## Problem statement
Copy out each record that follows exactly, and omit any picture you find.

## Data records
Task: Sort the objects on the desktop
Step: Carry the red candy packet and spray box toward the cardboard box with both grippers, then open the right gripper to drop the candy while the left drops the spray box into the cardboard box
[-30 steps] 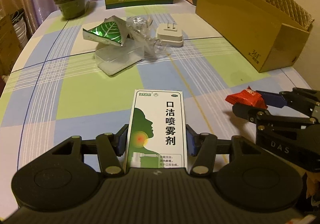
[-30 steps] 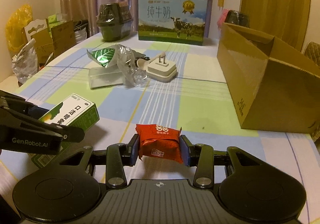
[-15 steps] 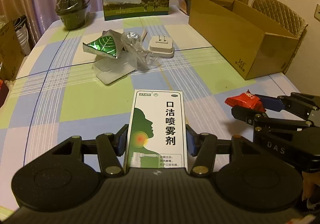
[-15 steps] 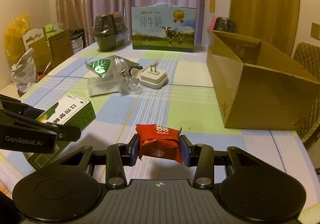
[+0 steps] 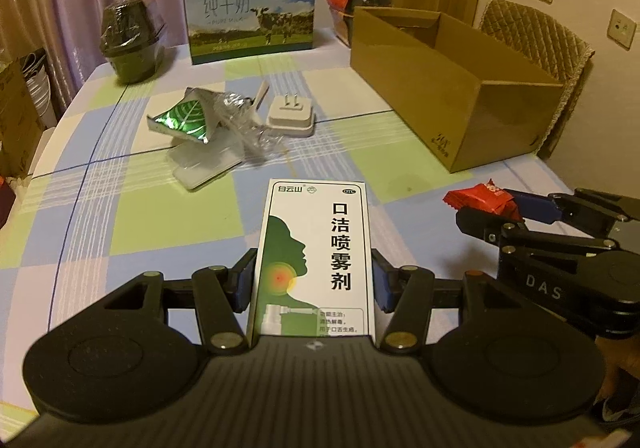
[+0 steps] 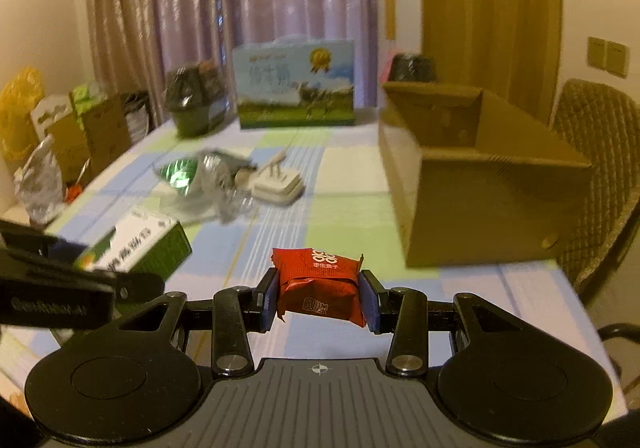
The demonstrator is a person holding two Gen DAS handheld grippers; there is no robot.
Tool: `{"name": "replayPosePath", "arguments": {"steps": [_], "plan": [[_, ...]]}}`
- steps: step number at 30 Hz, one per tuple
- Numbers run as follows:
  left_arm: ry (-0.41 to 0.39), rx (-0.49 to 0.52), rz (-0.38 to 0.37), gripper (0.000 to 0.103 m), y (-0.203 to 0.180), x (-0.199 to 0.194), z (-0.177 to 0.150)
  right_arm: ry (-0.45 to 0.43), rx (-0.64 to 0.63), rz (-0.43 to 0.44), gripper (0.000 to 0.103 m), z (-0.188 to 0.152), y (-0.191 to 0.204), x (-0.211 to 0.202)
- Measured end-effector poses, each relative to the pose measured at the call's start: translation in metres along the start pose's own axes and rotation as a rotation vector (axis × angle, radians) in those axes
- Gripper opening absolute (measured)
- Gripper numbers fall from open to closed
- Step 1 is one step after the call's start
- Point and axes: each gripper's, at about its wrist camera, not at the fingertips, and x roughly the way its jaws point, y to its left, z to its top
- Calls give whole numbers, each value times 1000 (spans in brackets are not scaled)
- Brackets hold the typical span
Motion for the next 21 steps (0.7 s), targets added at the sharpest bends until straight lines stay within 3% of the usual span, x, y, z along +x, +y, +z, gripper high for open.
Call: {"name": "replayPosePath", "arguments": {"steps": [11, 21], "plan": [[-72, 31, -52, 51, -38, -4, 63, -125, 31, -90, 39, 73, -64, -25], [-145, 54, -167, 51, -100, 23, 139, -142, 7, -144, 39, 114, -142, -4]]}}
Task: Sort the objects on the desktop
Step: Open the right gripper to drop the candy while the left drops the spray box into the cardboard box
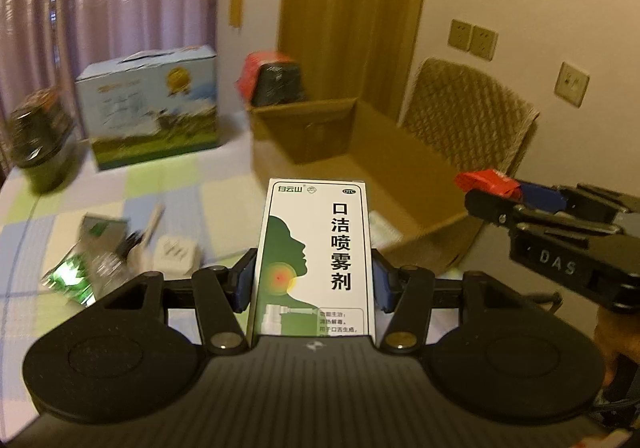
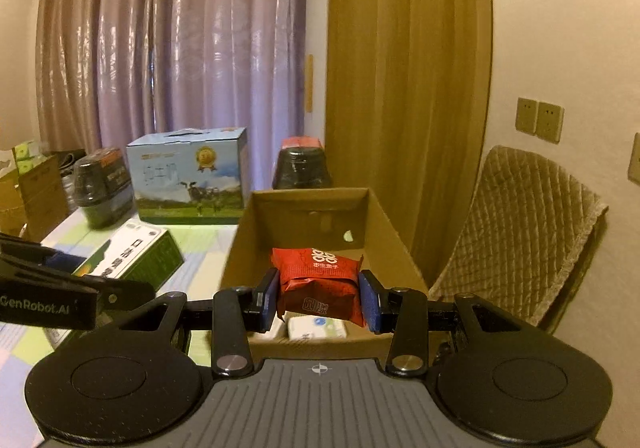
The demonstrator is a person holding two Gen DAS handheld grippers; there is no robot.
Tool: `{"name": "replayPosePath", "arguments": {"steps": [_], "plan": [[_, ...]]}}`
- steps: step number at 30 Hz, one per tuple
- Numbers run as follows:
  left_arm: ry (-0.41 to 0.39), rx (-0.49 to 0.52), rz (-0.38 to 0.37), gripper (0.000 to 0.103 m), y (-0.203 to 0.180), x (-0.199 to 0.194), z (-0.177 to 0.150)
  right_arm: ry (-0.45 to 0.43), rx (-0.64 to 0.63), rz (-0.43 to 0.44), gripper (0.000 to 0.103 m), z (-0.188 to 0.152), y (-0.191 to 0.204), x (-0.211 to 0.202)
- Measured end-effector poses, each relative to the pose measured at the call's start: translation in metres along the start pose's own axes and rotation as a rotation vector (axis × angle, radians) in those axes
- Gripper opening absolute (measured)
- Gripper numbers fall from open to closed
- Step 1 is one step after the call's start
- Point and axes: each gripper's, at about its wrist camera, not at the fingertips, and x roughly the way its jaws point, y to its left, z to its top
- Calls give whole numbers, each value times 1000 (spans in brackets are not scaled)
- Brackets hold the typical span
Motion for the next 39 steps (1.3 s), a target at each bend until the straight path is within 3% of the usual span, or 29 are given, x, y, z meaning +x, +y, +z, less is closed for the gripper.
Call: {"name": "replayPosePath", "arguments": {"steps": [8, 17, 21, 23, 24, 29, 31, 33, 39], "plan": [[3, -19, -61, 51, -22, 58, 46, 36, 46, -9, 39, 14, -37, 40], [29, -21, -77, 51, -33, 115, 60, 62, 75, -22, 39, 12, -58, 75], [16, -33, -76, 51, -34, 130, 64, 72, 84, -25, 39, 9, -62, 87], [16, -54, -75, 64, -31, 135, 69, 78, 91, -21, 39, 8, -64, 90], [11, -60, -75, 66, -29, 135, 71, 79, 90, -19, 39, 7, -64, 92], [-27, -64, -60, 66, -16, 118, 70, 84, 101, -3, 39, 6, -65, 98], [-31, -75, -52, 67, -8, 112, 67, 80, 108, 10, 46, 7, -64, 100], [-31, -81, -40, 68, -2, 108, 64, 76, 109, 23, 73, 8, -63, 101], [-26, -63, -15, 68, 6, 96, 51, 47, 140, 3, 75, 13, -69, 86]]}}
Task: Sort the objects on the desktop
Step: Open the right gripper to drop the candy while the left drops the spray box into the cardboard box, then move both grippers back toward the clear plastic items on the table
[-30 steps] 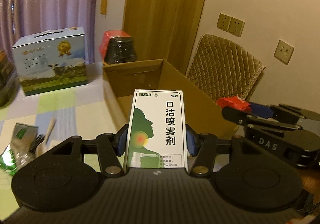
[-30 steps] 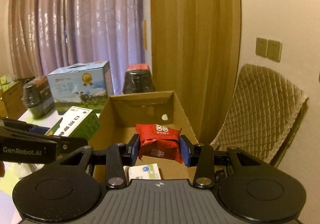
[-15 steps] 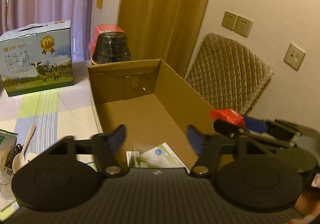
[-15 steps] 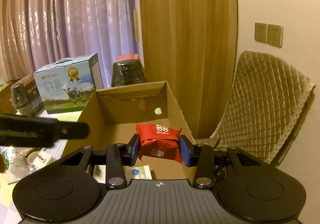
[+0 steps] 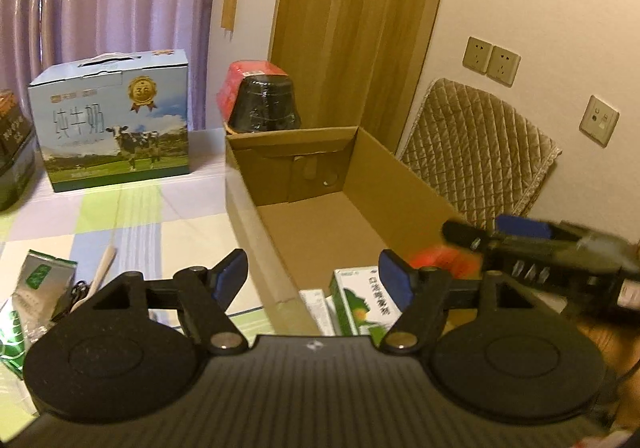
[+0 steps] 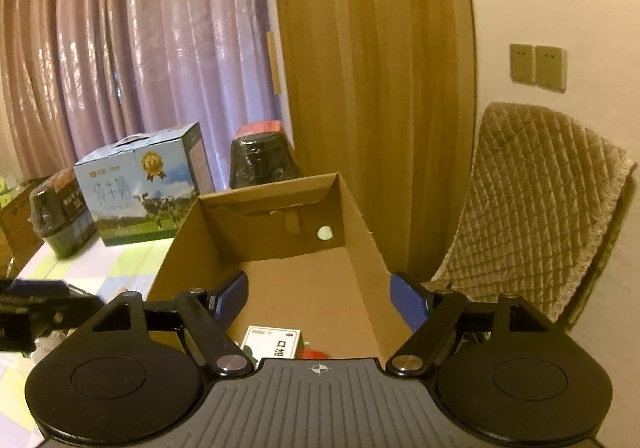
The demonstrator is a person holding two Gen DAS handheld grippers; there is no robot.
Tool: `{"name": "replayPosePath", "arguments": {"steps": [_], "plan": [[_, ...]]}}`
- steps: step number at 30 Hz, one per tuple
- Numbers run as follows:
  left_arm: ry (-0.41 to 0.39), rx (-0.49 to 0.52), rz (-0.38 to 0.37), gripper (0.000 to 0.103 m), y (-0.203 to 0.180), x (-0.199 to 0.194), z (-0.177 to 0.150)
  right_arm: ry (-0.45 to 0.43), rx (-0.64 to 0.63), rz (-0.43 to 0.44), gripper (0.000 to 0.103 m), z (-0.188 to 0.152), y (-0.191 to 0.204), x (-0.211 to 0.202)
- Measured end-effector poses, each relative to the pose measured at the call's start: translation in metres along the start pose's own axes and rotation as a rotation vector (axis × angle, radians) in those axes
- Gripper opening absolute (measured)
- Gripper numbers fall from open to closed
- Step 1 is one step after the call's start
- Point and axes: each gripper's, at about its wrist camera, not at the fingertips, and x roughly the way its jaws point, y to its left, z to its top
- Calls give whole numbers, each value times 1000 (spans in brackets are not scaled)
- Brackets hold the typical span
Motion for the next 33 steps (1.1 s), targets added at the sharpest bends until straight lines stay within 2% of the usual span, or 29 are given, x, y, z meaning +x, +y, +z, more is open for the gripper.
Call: {"name": "replayPosePath", "arguments": {"steps": [3, 8, 18, 25, 33], "plan": [[4, -4, 14, 72, 7, -8, -8, -6, 11, -9, 76, 1, -2, -13], [15, -2, 40, 72, 19, -27, -20, -25, 27, 7, 78, 4, 9, -43], [21, -11, 114, 81, 52, -97, -67, -54, 38, 156, 90, -12, 82, -98], [59, -22, 197, 89, 93, -141, -111, 12, -5, 261, 97, -46, 138, -96], [97, -15, 292, 91, 142, -163, -143, 72, -72, 323, 100, -79, 183, -76]]}}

## Your solution
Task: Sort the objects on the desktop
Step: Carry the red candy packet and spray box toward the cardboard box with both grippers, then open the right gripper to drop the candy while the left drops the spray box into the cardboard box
[-30 steps] 
[-30 steps] 
[-15 steps] 
[-15 steps] 
[+0 steps] 
[+0 steps] 
The demonstrator is a person holding two Gen DAS handheld grippers; there is no robot.
Tool: `{"name": "replayPosePath", "arguments": {"steps": [_], "plan": [[_, ...]]}}`
- steps: step number at 30 Hz, one per tuple
- Numbers run as follows:
  left_arm: ry (-0.41 to 0.39), rx (-0.49 to 0.52), rz (-0.38 to 0.37), gripper (0.000 to 0.103 m), y (-0.203 to 0.180), x (-0.199 to 0.194), z (-0.177 to 0.150)
  right_arm: ry (-0.45 to 0.43), rx (-0.64 to 0.63), rz (-0.43 to 0.44), gripper (0.000 to 0.103 m), z (-0.188 to 0.152), y (-0.191 to 0.204), x (-0.211 to 0.202)
- Measured end-effector poses, each relative to the pose measured at the call's start: translation in metres along the start pose's own axes and rotation as a rotation vector (axis × angle, radians) in those axes
- Gripper opening absolute (measured)
- Gripper numbers fall from open to closed
- Step 1 is one step after the call's start
- Point and axes: each gripper's, at about its wrist camera, not at the fingertips, and x roughly the way its jaws point, y to its left, z to its top
- Calls give whole numbers, each value times 1000 (spans in brackets are not scaled)
- Brackets hold the typical span
Motion for the next 21 steps (0.7 s), targets added at the sharpest bends until straight lines stay within 3% of the usual span, x, y, z along +x, +y, +z, gripper high for open.
Call: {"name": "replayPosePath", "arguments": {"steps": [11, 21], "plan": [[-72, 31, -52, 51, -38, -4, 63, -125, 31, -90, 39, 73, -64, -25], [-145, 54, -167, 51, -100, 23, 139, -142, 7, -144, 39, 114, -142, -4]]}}
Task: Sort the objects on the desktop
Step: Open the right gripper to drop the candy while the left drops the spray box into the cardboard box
The demonstrator is a person holding two Gen DAS handheld grippers; there is no robot.
Tool: `{"name": "replayPosePath", "arguments": {"steps": [_], "plan": [[_, ...]]}}`
- steps: step number at 30 Hz, one per tuple
- Numbers run as follows:
  left_arm: ry (-0.41 to 0.39), rx (-0.49 to 0.52), rz (-0.38 to 0.37), gripper (0.000 to 0.103 m), y (-0.203 to 0.180), x (-0.199 to 0.194), z (-0.177 to 0.150)
  right_arm: ry (-0.45 to 0.43), rx (-0.64 to 0.63), rz (-0.43 to 0.44), gripper (0.000 to 0.103 m), z (-0.188 to 0.152), y (-0.191 to 0.204), x (-0.211 to 0.202)
- Measured end-effector poses, each relative to the pose measured at the call's start: translation in metres along the start pose's own axes and rotation as a rotation vector (axis × angle, radians) in those axes
- Gripper opening absolute (measured)
- Gripper numbers fall from open to closed
- Step 1 is one step after the call's start
- Point and axes: each gripper's, at about its wrist camera, not at the fingertips, and x roughly the way its jaws point, y to its left, z to its top
- Calls give whole numbers, each value times 1000 (spans in brackets are not scaled)
- Brackets hold the typical span
Motion for the next 39 steps (1.3 s), a target at each bend until the straight path is within 3% of the usual span, or 29 are given, x, y, z meaning +x, +y, +z, less is closed for the gripper.
Call: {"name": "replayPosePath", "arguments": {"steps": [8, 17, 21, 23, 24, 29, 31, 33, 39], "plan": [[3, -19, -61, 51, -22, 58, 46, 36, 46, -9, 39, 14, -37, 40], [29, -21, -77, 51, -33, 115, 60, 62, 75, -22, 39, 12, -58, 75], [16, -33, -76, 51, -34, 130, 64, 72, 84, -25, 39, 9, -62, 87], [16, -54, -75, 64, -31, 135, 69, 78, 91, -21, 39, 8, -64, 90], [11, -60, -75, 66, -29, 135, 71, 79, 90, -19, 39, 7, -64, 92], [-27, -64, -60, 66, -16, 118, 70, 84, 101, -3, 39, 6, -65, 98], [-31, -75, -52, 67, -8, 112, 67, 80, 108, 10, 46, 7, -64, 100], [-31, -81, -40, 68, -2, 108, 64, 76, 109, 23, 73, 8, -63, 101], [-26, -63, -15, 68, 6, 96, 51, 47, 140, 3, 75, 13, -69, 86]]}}
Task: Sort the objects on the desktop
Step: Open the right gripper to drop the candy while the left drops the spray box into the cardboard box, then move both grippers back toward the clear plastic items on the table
[-30 steps] 
[-30 steps] 
[-15 steps] 
[-15 steps] 
[+0 steps] 
[+0 steps] 
The demonstrator is a person holding two Gen DAS handheld grippers; there is no robot.
Tool: `{"name": "replayPosePath", "arguments": {"steps": [_], "plan": [[_, ...]]}}`
- steps: step number at 30 Hz, one per tuple
- Numbers run as follows:
  left_arm: ry (-0.41 to 0.39), rx (-0.49 to 0.52), rz (-0.38 to 0.37), gripper (0.000 to 0.103 m), y (-0.203 to 0.180), x (-0.199 to 0.194), z (-0.177 to 0.150)
  right_arm: ry (-0.45 to 0.43), rx (-0.64 to 0.63), rz (-0.43 to 0.44), gripper (0.000 to 0.103 m), z (-0.188 to 0.152), y (-0.191 to 0.204), x (-0.211 to 0.202)
- Measured end-effector poses, each relative to the pose measured at the call's start: translation in metres along the start pose's own axes and rotation as a rotation vector (axis × angle, radians) in those axes
- Gripper opening absolute (measured)
- Gripper numbers fall from open to closed
- Step 1 is one step after the call's start
- Point and axes: each gripper's, at about its wrist camera, not at the fingertips, and x roughly the way its jaws point, y to its left, z to its top
- Calls give whole numbers, each value times 1000 (spans in brackets are not scaled)
- Brackets hold the typical span
Motion for the next 33 steps (1.1 s), targets added at the sharpest bends until straight lines stay within 2% of the usual span, or 29 are given, x, y, z meaning +x, +y, +z, more is open for the gripper.
Call: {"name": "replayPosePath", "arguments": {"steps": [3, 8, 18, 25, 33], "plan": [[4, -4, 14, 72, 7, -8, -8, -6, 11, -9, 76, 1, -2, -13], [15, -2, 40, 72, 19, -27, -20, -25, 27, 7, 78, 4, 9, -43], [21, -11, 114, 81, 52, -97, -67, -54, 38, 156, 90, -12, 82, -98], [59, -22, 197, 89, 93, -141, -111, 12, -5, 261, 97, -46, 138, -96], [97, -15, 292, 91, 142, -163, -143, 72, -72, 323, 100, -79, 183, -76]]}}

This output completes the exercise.